* ASSIGNMENT:
Copying rule for the data below: pictures stay out, and only the lines from the one with "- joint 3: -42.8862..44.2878" down to the one with "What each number", inclusive, are repeated exactly.

DATA FOR THE TASK below:

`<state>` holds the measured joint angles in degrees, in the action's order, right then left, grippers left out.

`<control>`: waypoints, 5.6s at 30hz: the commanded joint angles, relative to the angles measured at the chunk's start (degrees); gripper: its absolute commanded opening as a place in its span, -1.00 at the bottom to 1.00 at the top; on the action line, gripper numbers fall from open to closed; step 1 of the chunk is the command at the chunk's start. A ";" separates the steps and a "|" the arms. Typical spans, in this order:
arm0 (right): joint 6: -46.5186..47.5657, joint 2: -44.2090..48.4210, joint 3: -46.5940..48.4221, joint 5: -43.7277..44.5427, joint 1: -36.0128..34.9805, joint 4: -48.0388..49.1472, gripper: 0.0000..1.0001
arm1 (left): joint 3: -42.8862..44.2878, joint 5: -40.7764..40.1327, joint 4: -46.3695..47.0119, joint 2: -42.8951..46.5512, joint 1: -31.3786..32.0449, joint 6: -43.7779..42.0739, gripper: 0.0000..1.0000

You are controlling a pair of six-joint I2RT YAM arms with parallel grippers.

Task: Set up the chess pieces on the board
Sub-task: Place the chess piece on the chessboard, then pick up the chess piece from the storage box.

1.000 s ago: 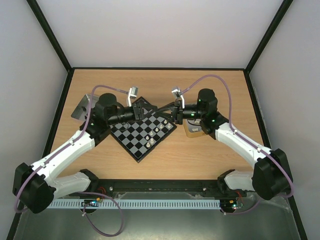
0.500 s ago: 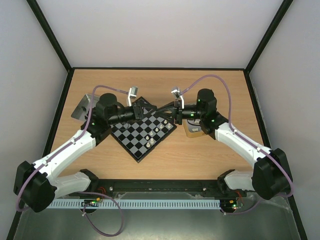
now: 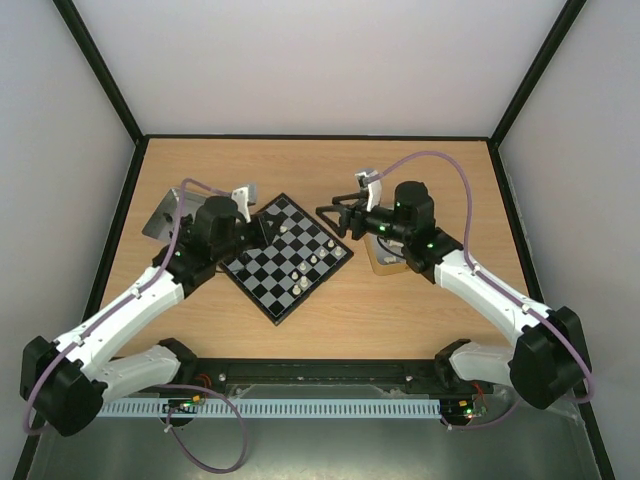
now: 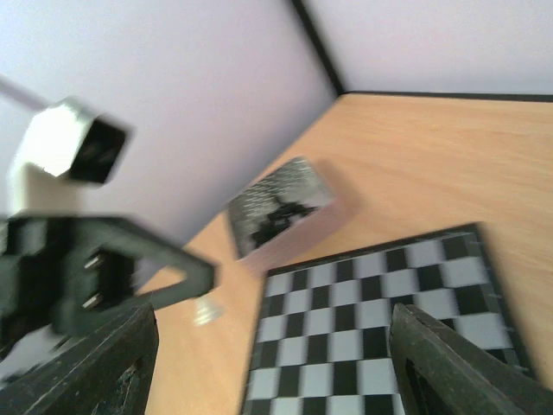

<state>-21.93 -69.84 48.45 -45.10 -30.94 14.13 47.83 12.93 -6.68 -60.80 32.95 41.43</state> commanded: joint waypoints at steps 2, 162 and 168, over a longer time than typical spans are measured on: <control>-3.86 0.05 1.16 27.10 0.00 -4.20 0.45 | -3.21 -20.20 -8.57 0.71 5.45 -5.66 -0.96; 2.46 -35.29 17.64 45.43 18.22 -33.56 0.02 | -12.82 -21.97 0.21 8.91 1.68 3.14 0.08; 5.10 -38.46 20.13 46.34 18.76 -34.71 0.01 | -12.79 -21.54 0.20 8.83 1.69 3.17 0.08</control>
<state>-20.29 -105.62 66.50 0.82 -12.71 -17.78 35.55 -8.99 -7.75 -51.86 34.96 44.18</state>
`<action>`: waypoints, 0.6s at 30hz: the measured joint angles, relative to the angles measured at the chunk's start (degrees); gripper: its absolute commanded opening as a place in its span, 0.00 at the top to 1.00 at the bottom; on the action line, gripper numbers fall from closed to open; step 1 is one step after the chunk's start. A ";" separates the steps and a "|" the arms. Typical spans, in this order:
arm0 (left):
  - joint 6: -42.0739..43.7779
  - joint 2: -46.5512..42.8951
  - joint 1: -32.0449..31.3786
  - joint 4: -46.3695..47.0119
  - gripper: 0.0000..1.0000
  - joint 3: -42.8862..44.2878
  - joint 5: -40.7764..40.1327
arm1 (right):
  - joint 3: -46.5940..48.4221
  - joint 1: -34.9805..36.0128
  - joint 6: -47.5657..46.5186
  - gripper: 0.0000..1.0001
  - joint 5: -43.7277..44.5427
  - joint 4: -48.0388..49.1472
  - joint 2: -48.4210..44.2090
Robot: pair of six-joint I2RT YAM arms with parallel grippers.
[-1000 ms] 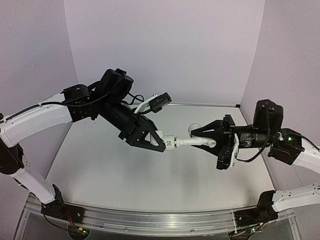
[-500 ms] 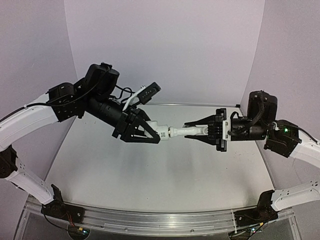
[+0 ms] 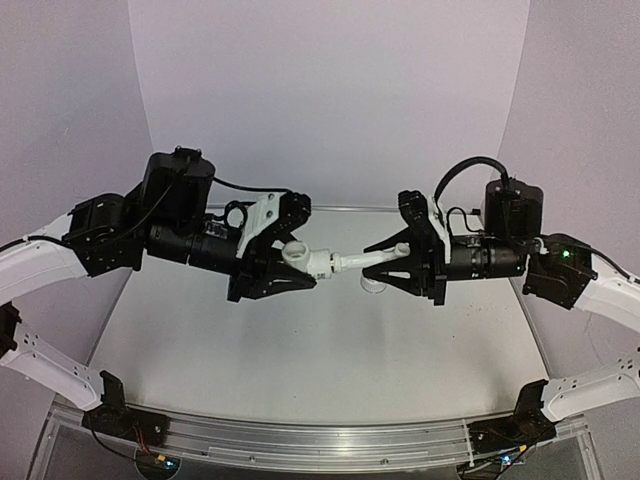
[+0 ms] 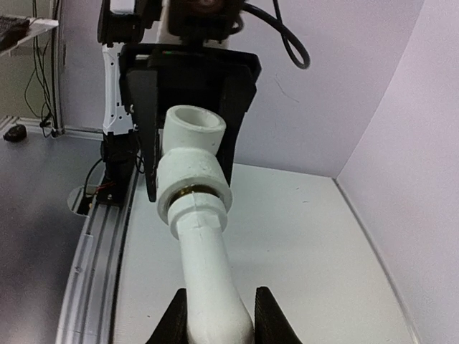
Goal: Install the water faucets
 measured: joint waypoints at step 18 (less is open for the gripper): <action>10.62 -2.12 -7.22 4.88 0.64 -5.63 -20.14 | 4.20 -1.01 11.92 1.00 -2.13 -6.18 2.65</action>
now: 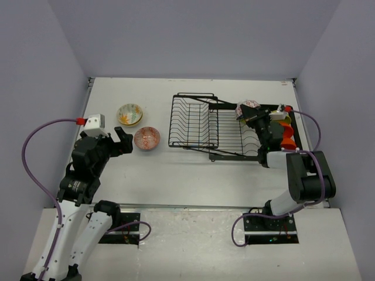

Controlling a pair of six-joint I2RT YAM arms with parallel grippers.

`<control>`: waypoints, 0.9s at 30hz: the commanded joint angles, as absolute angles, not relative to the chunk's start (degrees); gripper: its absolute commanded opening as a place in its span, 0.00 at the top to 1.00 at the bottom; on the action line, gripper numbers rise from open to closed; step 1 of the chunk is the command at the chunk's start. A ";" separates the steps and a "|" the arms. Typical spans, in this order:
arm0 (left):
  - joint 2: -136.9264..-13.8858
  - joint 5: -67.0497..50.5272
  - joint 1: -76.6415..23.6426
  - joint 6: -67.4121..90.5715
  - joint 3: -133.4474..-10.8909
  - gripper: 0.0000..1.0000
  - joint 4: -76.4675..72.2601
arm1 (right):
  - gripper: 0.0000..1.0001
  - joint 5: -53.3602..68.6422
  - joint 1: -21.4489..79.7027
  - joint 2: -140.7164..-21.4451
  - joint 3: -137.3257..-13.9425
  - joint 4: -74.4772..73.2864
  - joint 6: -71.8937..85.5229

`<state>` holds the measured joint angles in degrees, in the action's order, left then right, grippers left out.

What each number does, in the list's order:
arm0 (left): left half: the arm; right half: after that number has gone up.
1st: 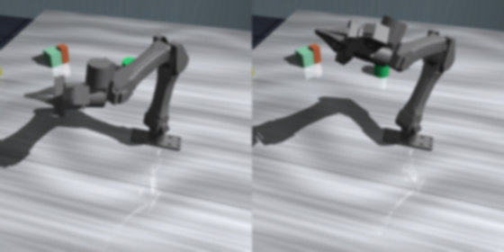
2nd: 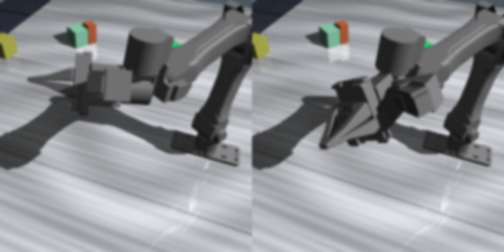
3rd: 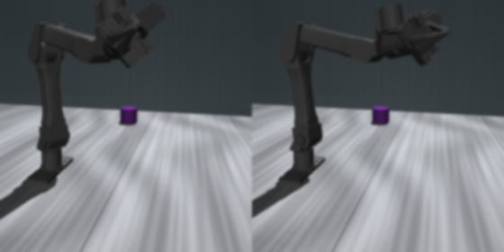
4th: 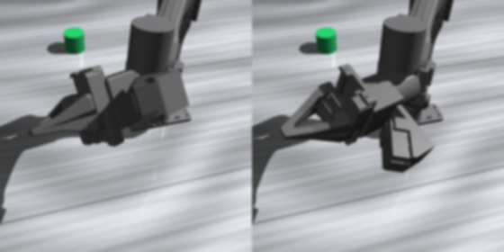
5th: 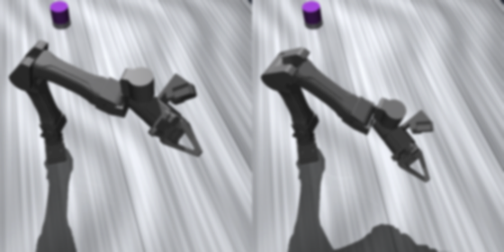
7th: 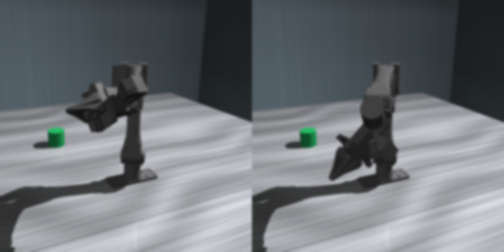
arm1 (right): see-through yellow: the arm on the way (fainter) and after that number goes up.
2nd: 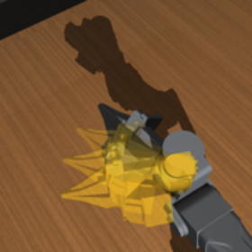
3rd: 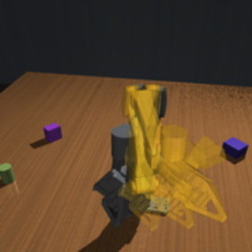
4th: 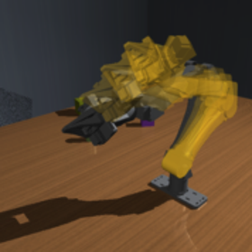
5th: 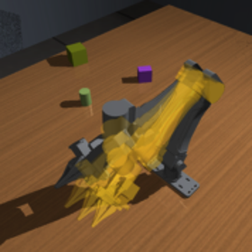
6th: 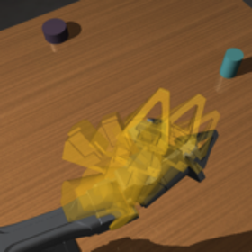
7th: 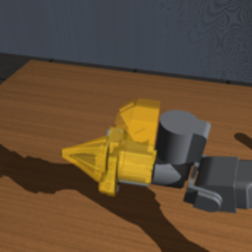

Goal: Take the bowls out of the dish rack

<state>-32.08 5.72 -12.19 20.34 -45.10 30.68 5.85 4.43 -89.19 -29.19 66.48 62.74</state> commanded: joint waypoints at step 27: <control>-52.73 -14.60 -25.11 24.35 -76.71 0.00 40.15 | 1.00 0.73 70.12 -70.98 -70.03 -32.41 -26.01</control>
<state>-51.20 -14.04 -21.37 24.91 -71.09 35.05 16.01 65.58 -66.15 -62.61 -20.95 -18.94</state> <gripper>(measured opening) 0.997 0.082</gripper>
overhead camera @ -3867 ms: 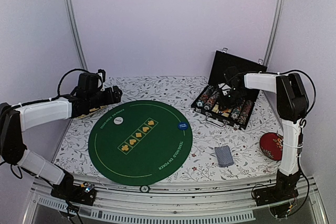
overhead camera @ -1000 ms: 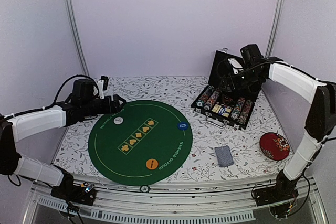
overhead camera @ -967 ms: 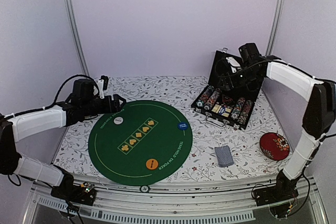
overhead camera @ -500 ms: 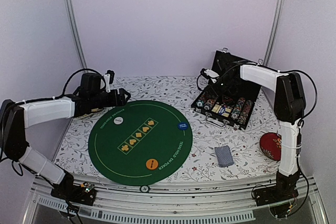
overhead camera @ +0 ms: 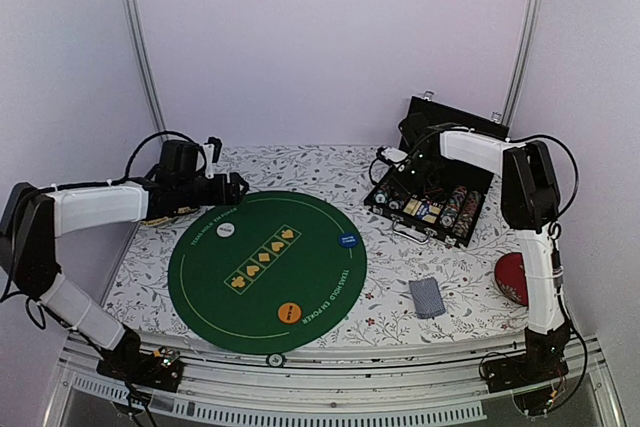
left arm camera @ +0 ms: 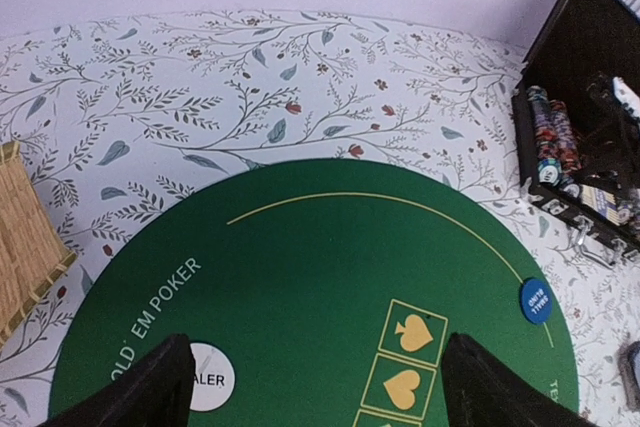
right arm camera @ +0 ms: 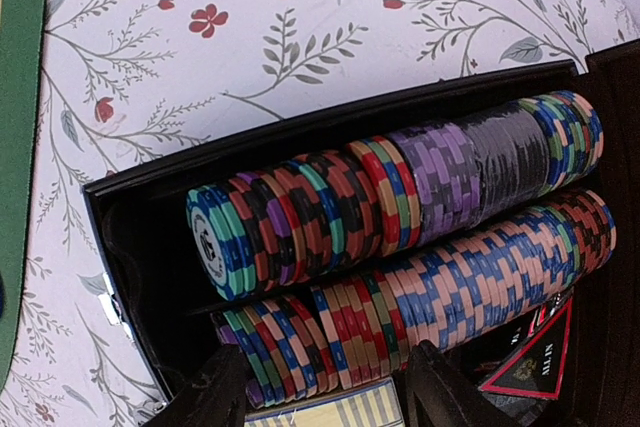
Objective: Distribute texas hold em gaming equipment
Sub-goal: Pick up the pile of poker chips from the chip case.
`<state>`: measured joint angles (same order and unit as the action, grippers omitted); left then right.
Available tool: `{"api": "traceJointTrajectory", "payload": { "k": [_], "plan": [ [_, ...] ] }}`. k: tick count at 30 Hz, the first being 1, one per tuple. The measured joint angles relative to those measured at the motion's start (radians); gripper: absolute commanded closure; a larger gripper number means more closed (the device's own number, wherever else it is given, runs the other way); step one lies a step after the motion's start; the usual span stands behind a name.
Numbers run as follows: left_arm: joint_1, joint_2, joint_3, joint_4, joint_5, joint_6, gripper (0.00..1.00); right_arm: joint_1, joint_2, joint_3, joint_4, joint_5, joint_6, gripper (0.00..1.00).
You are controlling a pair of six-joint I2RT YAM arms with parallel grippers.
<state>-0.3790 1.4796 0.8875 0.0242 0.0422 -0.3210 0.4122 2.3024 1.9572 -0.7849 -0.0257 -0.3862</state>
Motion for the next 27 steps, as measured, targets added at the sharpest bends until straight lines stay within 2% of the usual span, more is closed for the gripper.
{"api": "traceJointTrajectory", "payload": {
  "k": [14,22,27],
  "plan": [
    [0.000,0.047,0.032,-0.031,-0.003,0.008,0.12,0.033,0.005,-0.001,-0.046,-0.009,-0.035,0.45],
    [0.000,0.056,0.040,-0.042,-0.004,0.018,0.12,0.047,0.005,-0.008,-0.043,0.018,-0.050,0.38],
    [0.000,0.064,0.044,-0.047,-0.006,0.022,0.12,0.055,0.024,0.014,-0.048,0.079,-0.052,0.37]
  ]
}}
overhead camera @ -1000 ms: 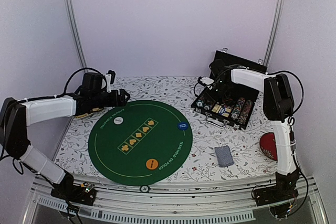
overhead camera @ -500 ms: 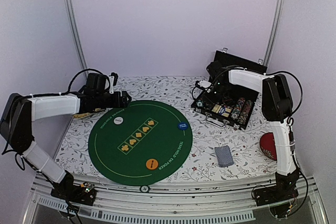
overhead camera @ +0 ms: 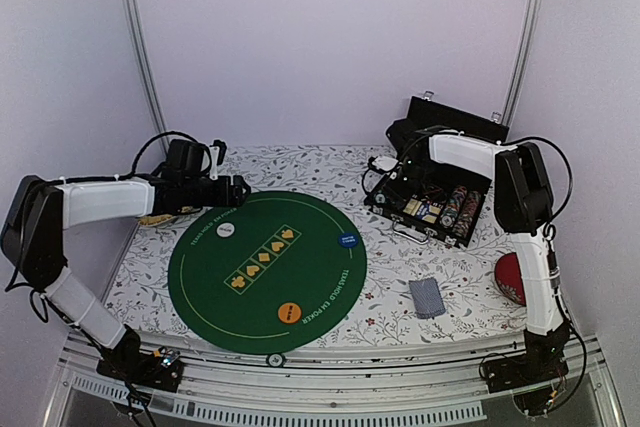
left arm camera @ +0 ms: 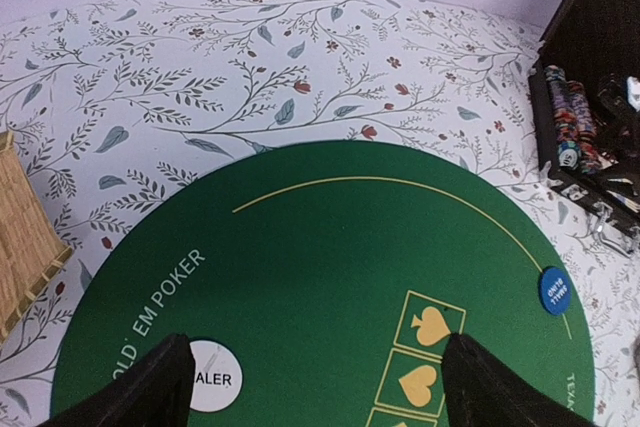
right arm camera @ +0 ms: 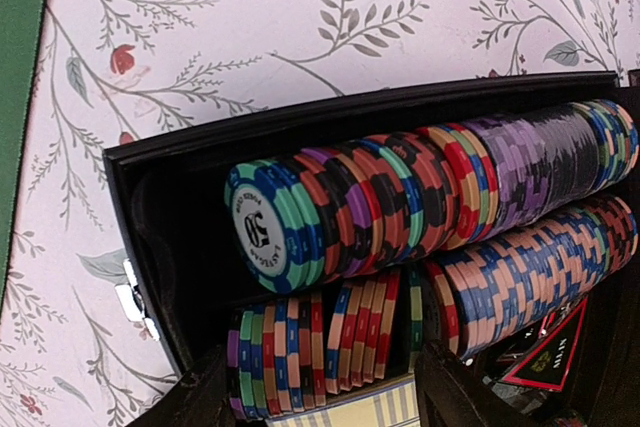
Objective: Distribute texas hold em gaming equipment
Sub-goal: Pick up the pile of poker chips from the chip case.
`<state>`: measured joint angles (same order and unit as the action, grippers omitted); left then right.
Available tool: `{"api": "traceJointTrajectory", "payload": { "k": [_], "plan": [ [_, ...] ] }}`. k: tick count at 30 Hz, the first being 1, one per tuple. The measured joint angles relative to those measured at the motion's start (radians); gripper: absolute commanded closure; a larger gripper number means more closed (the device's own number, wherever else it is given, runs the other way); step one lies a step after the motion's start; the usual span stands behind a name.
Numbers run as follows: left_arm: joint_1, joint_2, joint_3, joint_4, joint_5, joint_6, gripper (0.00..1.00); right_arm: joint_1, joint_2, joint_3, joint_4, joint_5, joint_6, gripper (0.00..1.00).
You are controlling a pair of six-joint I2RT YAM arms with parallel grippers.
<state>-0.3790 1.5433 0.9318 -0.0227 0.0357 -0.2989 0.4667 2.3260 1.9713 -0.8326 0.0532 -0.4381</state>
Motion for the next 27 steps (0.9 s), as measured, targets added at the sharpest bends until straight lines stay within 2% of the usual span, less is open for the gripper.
{"api": "traceJointTrajectory", "payload": {
  "k": [6,15,19,27],
  "plan": [
    [0.000,0.002,0.000,-0.002,-0.003,0.002,0.12,-0.004,0.016,0.024,-0.009,0.013,0.000,0.39],
    [0.000,0.018,0.002,-0.006,-0.008,0.012,0.12,-0.019,0.018,0.036,-0.032,-0.076,-0.011,0.40],
    [0.000,0.028,0.003,-0.006,-0.007,0.015,0.12,-0.013,0.005,-0.006,0.001,-0.103,-0.029,0.44],
    [0.000,0.036,0.008,-0.008,-0.002,0.018,0.12,-0.005,0.003,-0.017,0.024,-0.060,-0.033,0.40]
  ]
}}
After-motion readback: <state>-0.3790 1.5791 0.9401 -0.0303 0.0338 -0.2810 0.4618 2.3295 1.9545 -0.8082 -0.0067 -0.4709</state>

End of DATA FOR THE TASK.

* YOUR SOLUTION:
  - joint 3: -42.8862..44.2878
  - joint 5: -40.7764..40.1327
arm1 (right):
  - joint 3: -46.5940..48.4221
  - joint 1: -34.9805..36.0128
  - joint 6: -47.5657..46.5186
  - gripper: 0.0000..1.0001
  - joint 5: -43.7277..44.5427
  - joint 4: -48.0388..49.1472
  - joint 2: -48.4210..44.2090
Robot: pair of six-joint I2RT YAM arms with parallel grippers.
[-1000 ms] 
[-500 ms] 
[+0 ms] 
[+0 ms] 
Goal: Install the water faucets
 measured: joint waypoints at step 18 (less is open for the gripper): <action>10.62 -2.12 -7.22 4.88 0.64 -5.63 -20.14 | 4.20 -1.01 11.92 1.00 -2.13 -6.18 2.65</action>
now: 

Controlling a pair of six-joint I2RT YAM arms with parallel grippers.

`<control>`: waypoints, 0.9s at 30hz: the commanded joint angles, as absolute angles, not relative to the chunk's start (degrees); gripper: its absolute commanded opening as a place in its span, 0.00 at the top to 1.00 at the bottom; on the action line, gripper numbers rise from open to closed; step 1 of the chunk is the command at the chunk's start. A ";" separates the steps and a "|" the arms. Typical spans, in this order:
arm0 (left):
  - joint 2: -136.9264..-13.8858
  - joint 5: -67.0497..50.5272
  - joint 1: -76.6415..23.6426
  - joint 6: -67.4121..90.5715
  - joint 3: -133.4474..-10.8909
  - gripper: 0.0000..1.0000
  - joint 4: -76.4675..72.2601
arm1 (right):
  - gripper: 0.0000..1.0001
  - joint 5: -53.3602..68.6422
  - joint 1: -21.4489..79.7027
  - joint 2: -140.7164..-21.4451
  - joint 3: -137.3257..-13.9425
  - joint 4: -74.4772..73.2864
  - joint 6: -71.8937..85.5229

`<state>` holds the measured joint angles in degrees, in the action's order, left then right, grippers left out.

What each number does, in the list's order:

There is no more to the answer.